#### [EXERCISE INSTRUCTIONS]
Wherever a line in the records contains the word "plastic", return that line.

#### [DATA UNDER STUDY]
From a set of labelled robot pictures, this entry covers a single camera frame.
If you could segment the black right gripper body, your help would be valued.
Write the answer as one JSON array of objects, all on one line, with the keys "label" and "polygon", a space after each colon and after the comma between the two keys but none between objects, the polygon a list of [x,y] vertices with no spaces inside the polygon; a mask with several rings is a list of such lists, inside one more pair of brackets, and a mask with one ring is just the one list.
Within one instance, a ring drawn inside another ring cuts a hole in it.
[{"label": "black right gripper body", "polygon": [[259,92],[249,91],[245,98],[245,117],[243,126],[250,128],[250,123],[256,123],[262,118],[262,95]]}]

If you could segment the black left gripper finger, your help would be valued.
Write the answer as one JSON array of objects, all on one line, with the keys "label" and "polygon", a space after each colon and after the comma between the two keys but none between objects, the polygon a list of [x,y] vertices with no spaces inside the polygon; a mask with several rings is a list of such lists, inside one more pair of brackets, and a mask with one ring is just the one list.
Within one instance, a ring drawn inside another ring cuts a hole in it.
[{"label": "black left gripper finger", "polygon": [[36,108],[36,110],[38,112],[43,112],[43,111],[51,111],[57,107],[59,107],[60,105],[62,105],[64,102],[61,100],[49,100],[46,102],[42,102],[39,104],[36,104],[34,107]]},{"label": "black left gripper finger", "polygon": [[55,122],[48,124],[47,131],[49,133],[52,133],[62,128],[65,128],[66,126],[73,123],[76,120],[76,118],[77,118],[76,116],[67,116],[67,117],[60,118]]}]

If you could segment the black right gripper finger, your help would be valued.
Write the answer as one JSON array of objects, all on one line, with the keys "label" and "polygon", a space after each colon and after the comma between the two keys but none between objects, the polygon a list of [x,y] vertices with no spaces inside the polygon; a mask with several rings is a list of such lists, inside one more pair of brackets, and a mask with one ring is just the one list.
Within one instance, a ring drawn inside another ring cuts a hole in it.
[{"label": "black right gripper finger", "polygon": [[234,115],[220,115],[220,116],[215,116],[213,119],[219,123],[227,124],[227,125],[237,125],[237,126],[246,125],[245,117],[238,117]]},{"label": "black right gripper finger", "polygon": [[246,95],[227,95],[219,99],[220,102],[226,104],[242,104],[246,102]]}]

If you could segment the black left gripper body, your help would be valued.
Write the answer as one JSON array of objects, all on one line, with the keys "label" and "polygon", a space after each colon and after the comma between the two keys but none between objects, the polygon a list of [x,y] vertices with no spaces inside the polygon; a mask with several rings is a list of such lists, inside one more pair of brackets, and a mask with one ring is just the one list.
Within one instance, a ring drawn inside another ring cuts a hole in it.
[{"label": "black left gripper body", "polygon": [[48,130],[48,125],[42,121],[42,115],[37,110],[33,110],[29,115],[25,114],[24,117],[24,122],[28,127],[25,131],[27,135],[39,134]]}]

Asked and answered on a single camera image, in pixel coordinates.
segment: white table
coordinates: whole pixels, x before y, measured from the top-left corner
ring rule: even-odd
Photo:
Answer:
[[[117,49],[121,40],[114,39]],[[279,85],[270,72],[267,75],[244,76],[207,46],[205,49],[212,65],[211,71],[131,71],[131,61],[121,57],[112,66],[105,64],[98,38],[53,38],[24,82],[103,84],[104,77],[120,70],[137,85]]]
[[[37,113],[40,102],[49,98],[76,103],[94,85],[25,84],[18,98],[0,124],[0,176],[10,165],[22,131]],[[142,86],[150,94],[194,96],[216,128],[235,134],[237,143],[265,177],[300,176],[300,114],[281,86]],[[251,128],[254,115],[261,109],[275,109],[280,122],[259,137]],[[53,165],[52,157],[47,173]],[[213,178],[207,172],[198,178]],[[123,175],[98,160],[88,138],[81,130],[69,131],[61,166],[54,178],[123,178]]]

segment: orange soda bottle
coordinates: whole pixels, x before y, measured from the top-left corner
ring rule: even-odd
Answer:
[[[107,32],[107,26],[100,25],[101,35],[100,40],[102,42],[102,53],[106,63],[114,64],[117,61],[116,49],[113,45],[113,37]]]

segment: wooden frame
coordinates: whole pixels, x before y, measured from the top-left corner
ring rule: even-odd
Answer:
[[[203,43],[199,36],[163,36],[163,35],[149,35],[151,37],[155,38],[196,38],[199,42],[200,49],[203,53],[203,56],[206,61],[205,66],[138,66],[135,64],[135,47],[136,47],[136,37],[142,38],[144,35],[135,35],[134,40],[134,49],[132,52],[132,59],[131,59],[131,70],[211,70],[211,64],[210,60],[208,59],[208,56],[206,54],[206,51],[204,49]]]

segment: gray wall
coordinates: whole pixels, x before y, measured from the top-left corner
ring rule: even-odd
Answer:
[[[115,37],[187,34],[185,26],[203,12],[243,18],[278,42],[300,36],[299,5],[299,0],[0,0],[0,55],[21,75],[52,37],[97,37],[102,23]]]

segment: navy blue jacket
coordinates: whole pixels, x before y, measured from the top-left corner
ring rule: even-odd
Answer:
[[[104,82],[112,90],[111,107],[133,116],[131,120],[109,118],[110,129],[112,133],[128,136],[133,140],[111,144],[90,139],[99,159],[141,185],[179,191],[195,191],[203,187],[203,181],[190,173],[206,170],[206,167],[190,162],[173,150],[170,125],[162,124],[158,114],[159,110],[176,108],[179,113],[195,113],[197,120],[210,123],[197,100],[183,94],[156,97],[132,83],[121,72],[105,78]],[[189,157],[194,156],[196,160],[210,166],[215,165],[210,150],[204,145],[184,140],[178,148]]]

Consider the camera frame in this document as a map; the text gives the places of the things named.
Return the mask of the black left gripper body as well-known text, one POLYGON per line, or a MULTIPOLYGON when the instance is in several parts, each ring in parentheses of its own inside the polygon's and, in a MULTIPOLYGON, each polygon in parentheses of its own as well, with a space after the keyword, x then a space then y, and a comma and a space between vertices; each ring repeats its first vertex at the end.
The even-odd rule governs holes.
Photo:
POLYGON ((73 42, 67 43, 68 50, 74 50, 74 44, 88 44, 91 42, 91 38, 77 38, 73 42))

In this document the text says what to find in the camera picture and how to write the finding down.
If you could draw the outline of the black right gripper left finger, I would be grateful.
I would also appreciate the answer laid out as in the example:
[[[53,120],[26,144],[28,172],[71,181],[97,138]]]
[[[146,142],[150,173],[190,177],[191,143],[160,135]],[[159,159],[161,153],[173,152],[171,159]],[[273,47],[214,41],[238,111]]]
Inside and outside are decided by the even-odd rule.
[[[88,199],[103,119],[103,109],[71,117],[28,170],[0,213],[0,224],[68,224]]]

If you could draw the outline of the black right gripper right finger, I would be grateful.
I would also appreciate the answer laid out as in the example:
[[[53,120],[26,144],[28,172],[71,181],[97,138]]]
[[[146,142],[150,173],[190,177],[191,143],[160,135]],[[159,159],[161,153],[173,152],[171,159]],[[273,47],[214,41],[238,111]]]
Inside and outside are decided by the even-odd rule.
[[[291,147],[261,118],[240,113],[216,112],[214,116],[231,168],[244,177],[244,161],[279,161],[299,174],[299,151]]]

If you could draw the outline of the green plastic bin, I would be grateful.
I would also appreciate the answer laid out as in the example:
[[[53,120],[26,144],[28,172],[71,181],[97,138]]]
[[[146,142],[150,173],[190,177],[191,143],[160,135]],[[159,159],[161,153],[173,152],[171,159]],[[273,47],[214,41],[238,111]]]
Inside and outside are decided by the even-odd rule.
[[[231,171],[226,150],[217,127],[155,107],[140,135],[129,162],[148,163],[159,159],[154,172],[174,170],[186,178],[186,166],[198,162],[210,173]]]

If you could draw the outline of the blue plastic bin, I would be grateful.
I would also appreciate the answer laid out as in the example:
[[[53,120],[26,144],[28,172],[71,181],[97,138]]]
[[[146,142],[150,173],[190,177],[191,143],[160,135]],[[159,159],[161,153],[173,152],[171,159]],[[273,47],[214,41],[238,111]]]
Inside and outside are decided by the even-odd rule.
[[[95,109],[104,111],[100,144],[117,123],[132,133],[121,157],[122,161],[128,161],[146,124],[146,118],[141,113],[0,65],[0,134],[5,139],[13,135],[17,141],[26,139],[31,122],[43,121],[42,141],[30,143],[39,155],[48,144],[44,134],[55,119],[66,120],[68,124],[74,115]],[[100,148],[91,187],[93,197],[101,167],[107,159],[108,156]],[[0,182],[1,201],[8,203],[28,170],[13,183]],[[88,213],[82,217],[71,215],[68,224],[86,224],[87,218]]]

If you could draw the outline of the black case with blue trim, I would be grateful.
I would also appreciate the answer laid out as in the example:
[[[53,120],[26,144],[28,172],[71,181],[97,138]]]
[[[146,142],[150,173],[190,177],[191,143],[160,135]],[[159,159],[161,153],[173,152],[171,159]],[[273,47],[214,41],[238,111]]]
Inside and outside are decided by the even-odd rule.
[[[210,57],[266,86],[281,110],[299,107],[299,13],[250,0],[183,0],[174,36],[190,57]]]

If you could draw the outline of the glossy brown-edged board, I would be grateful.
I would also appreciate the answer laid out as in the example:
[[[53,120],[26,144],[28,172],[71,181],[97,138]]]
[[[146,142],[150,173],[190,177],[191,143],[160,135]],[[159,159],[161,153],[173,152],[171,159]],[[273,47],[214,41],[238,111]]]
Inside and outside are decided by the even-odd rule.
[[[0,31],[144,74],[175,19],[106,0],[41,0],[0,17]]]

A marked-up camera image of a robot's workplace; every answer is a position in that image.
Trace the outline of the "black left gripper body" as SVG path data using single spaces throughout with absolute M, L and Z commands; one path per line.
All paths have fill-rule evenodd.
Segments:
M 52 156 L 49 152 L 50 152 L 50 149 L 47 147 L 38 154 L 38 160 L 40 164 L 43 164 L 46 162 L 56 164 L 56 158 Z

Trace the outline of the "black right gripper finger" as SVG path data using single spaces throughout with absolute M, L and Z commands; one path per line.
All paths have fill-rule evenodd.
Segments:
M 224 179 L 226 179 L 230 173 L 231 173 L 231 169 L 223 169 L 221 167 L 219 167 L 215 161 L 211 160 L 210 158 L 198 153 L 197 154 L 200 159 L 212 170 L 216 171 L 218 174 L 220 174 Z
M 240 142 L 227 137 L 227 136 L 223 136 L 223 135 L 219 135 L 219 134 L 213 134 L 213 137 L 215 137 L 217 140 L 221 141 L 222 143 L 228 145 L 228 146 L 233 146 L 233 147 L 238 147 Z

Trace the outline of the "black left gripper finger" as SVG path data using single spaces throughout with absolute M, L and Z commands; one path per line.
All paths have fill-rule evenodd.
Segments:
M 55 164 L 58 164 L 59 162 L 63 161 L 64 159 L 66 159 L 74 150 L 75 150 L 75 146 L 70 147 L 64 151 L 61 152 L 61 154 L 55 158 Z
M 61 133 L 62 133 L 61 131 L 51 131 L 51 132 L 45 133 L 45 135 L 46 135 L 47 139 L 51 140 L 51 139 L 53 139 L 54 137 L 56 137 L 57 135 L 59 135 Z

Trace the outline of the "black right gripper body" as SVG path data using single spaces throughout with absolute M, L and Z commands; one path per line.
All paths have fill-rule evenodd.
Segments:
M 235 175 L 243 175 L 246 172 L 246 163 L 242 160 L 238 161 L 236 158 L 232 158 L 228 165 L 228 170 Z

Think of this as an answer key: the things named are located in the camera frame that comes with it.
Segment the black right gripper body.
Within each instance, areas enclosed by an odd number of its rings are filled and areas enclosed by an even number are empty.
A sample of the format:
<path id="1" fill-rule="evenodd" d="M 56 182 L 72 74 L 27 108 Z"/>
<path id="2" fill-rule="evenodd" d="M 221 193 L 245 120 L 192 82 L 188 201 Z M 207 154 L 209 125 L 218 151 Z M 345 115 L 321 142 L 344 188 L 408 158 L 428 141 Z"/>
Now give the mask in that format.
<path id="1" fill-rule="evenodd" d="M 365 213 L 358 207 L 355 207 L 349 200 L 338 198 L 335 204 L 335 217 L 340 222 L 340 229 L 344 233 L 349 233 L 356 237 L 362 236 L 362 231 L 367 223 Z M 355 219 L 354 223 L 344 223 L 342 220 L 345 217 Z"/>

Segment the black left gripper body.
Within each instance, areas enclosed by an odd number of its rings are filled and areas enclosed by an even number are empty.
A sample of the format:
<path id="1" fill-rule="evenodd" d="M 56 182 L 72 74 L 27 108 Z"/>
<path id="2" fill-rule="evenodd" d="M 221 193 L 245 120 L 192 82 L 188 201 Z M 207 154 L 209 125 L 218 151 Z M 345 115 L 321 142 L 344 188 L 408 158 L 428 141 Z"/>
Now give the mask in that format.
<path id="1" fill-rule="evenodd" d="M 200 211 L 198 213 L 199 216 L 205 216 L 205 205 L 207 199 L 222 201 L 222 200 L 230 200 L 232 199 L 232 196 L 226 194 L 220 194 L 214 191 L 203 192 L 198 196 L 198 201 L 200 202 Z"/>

#### [SOLUTION BELOW]
If you could draw the outline of the green plastic bin, I would be grateful.
If you could draw the outline of the blue plastic bin, I would be grateful.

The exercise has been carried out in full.